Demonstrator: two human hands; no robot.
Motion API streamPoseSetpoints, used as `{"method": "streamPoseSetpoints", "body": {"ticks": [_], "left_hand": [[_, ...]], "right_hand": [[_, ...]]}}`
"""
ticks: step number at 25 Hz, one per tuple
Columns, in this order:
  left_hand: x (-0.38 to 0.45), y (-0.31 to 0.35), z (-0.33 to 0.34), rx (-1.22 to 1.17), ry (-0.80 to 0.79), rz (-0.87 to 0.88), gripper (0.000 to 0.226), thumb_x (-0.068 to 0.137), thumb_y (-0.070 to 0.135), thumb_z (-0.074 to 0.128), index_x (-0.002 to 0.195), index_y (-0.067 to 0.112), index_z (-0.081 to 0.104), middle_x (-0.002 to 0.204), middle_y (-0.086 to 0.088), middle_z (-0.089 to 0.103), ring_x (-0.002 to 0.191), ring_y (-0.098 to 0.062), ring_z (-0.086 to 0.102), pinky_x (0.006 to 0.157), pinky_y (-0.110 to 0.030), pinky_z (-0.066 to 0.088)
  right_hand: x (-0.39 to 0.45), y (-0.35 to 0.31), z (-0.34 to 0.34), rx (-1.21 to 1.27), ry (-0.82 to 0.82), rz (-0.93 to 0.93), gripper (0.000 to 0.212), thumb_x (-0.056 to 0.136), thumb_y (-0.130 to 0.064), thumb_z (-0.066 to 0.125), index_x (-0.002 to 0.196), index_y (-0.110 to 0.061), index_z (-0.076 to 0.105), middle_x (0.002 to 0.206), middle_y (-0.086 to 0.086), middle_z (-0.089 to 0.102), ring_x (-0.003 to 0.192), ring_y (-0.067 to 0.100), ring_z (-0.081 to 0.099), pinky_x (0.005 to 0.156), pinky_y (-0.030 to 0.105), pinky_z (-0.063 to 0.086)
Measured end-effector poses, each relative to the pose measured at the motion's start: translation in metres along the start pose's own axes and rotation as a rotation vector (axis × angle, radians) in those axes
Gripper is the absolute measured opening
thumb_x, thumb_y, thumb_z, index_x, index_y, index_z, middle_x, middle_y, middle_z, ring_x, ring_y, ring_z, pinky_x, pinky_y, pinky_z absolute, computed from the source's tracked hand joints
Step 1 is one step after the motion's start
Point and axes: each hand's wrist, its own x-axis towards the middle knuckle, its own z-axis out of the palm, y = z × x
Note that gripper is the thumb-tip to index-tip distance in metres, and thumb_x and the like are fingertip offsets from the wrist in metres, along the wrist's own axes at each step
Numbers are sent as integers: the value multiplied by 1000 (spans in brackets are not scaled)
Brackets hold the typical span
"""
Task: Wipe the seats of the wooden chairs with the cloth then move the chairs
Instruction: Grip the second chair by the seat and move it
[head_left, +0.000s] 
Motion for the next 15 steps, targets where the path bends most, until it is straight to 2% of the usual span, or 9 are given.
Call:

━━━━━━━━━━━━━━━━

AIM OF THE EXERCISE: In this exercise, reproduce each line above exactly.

EXERCISE RESPONSE:
Demonstrator: two human hands; no robot.
Motion API streamPoseSetpoints, used as `{"method": "streamPoseSetpoints", "body": {"ticks": [_], "left_hand": [[_, ...]], "right_hand": [[_, ...]]}}`
"""
ticks: step number at 25 Hz, one per tuple
Columns, in this order:
  left_hand: x (-0.38 to 0.45), y (-0.31 to 0.35), z (-0.33 to 0.34), rx (-1.22 to 1.17), ry (-0.80 to 0.79), rz (-0.87 to 0.88), gripper (0.000 to 0.226), thumb_x (-0.068 to 0.137), thumb_y (-0.070 to 0.135), thumb_z (-0.074 to 0.128), index_x (-0.002 to 0.195), index_y (-0.067 to 0.112), index_z (-0.081 to 0.104), middle_x (-0.002 to 0.204), middle_y (-0.086 to 0.088), middle_z (-0.089 to 0.103), ring_x (-0.002 to 0.191), ring_y (-0.098 to 0.062), ring_z (-0.086 to 0.102), pinky_x (0.006 to 0.157), pinky_y (-0.110 to 0.030), pinky_z (-0.066 to 0.088)
  right_hand: x (-0.39 to 0.45), y (-0.35 to 0.31), z (-0.34 to 0.34), rx (-1.21 to 1.27), ry (-0.82 to 0.82), rz (-0.93 to 0.93), gripper (0.000 to 0.212), thumb_x (-0.056 to 0.136), thumb_y (-0.130 to 0.064), thumb_z (-0.066 to 0.125), index_x (-0.002 to 0.196), index_y (-0.110 to 0.061), index_z (-0.076 to 0.105), middle_x (0.002 to 0.206), middle_y (-0.086 to 0.086), middle_z (-0.089 to 0.102), ring_x (-0.003 to 0.192), ring_y (-0.067 to 0.100), ring_z (-0.081 to 0.099), pinky_x (0.005 to 0.156), pinky_y (-0.030 to 0.105), pinky_z (-0.063 to 0.086)
Measured end-effector poses, each relative to the pose measured at the motion's start: translation in metres along the start pose's own axes and rotation as a rotation vector (axis × angle, radians) in those axes
Gripper is the absolute measured opening
thumb_x, thumb_y, thumb_z, index_x, index_y, index_z, middle_x, middle_y, middle_z, ring_x, ring_y, ring_z, pinky_x, pinky_y, pinky_z absolute, computed from the source's tracked hand joints
Step 1 is one step after the motion's start
Point and axes: each hand's wrist, its own x-axis towards the middle knuckle, its own z-axis out of the palm, y = z × x
Note that gripper is the thumb-tip to index-tip distance in metres, and thumb_x and the like are fingertip offsets from the wrist in metres, along the wrist's own axes at each step
Numbers are sent as integers: the value multiplied by 1000 (spans in brackets are not scaled)
Brackets hold the typical span
"""
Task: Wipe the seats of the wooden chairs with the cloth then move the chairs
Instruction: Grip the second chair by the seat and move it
[head_left, +0.000s] 
Motion for the next 15 steps, targets where the path bends most, until it is straight to 2% of the usual span, or 9 are given.
Call:

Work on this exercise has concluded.